At the same time, he admits, default rates tend to be a lagging indicator of unemployment. The ability to apply for an economic hardship deferment or forbearance means an unexpected job loss may not turn up in the delinquency data for months or even years after the borrower begins to struggle.

As a result, the recent delinquency trend may be driven by borrowers who graduated or entered the job market at the height of the recession and have now reached the end of the maximum three-year deferral period allowed under the federal loan program. The large spike in delinquencies in the second half of 2012 appears to support this theory, as large numbers of students who left school in 2008 and 2009 would have had to enter repayment this year. If that were the case, we might expect delinquency rates to get worse before they get better.

Kantrowitz thinks there is more to it than that. He suggests that the delinquency data are distorted in part by an unintended loophole that allowed borrowers before 2006 to consolidate federal student loans while still in college, locking in lower in-school interest rates. The early repayment status loophole was closed by the Higher Education Reconciliation Act of 2005, but not before the savviest borrowers entered early repayment at the lower rate.

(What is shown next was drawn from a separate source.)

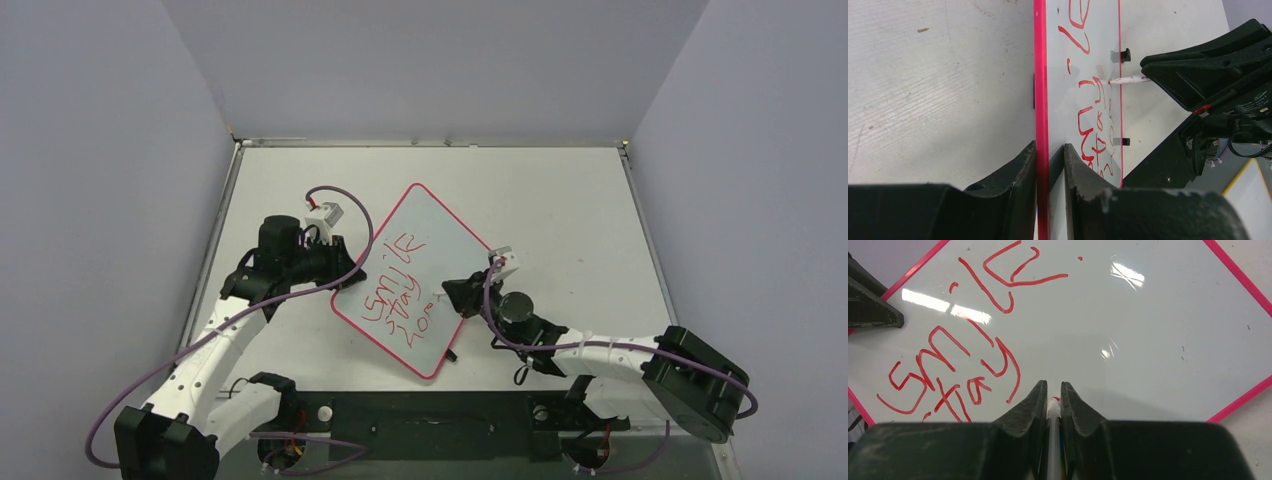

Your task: Write a sentence on the whiteboard

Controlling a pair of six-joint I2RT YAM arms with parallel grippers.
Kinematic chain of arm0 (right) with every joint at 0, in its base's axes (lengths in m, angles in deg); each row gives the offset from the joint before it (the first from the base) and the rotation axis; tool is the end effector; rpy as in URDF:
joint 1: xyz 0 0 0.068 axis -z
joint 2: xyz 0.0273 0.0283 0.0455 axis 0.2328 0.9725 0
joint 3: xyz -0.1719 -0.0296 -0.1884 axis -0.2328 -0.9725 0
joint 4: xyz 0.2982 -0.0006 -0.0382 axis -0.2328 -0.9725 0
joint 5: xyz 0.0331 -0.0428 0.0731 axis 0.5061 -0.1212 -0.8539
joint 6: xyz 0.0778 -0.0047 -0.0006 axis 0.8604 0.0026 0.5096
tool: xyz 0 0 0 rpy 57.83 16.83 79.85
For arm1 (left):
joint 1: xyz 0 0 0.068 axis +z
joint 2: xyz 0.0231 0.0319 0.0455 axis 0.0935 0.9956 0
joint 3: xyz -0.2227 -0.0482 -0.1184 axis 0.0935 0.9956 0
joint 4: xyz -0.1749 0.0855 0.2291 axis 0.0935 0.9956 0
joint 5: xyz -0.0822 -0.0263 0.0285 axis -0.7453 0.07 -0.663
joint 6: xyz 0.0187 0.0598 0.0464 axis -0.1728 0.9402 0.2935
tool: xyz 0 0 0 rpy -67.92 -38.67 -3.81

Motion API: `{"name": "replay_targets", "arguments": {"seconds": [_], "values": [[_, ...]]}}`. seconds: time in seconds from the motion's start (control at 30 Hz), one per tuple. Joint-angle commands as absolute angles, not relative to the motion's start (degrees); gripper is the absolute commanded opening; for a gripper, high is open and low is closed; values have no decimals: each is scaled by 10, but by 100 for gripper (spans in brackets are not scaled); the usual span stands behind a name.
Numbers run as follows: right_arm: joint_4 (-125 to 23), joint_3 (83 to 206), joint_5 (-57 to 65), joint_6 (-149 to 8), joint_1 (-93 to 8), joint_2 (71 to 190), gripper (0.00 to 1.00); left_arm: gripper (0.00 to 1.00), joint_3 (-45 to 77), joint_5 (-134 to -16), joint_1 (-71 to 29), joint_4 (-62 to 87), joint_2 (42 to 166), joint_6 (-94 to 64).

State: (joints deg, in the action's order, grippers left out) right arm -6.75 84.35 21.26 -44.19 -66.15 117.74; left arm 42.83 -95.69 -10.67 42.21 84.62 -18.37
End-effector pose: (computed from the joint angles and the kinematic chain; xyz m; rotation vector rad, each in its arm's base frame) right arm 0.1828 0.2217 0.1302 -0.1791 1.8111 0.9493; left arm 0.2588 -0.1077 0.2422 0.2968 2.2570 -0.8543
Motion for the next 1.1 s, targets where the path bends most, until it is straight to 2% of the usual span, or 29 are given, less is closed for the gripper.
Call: {"name": "replay_targets", "arguments": {"seconds": [0.0, 0.37, 0.8, 1.07], "values": [[-77, 825, 196, -424, -673, 1172, 0, 0, 428, -949, -106, 401, 834, -157], [-97, 806, 201, -393, -673, 1188, 0, 0, 428, -948, -106, 401, 834, -157], [-171, 784, 234, -393, -667, 1129, 0, 0, 427, -948, -105, 402, 834, -156], [-189, 803, 261, -404, -647, 1144, 0, 0, 429, -949, -105, 402, 833, -156]]}}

“Every 1 percent increase on the interest rate on a federal student loan is, on average, a 5 percent increase on the monthly payment of a 10-year term, and 9 percent on a 20-year term.” Fast-forward a few years, and the remaining borrowers from the 2005-2006 cohort who weren’t paying attention to the loophole opportunity are now the most likely to be in default.

Still, seven years have passed since the Department of Education closed the loophole, and unsubsidized federal interest rates have been locked at 6.8 percent since 2010. Even if the early repayment status loophole caused some of the increase in the delinquency rate, its effect should be largely dissipated at this point.

Perhaps indebted college students have simply reached a breaking point, as the combination of rising college tuition, growing loan burdens, underemployment and falling wages becomes unsustainable – call it student financial fatigue.

According to a recent TransUnion study, more than half of student loan accounts are in deferred status, as more borrowers attempt to avoid their loan balances until the economy improves or they are forced into repayment. Some return to school for a graduate degree, amassing more debt in exchange for a competitive advantage in the job market, while others manage their debts by retreating from the middle class consumer economy—delaying homeownership, marriage and children until their loans are paid.

But if the souring delinquency data are any indication, none of these strategies are working particularly well. Until policymakers find a way to address the underlying problem of soaring college costs, or design a better structure for the federal loan program, the bills will keep coming.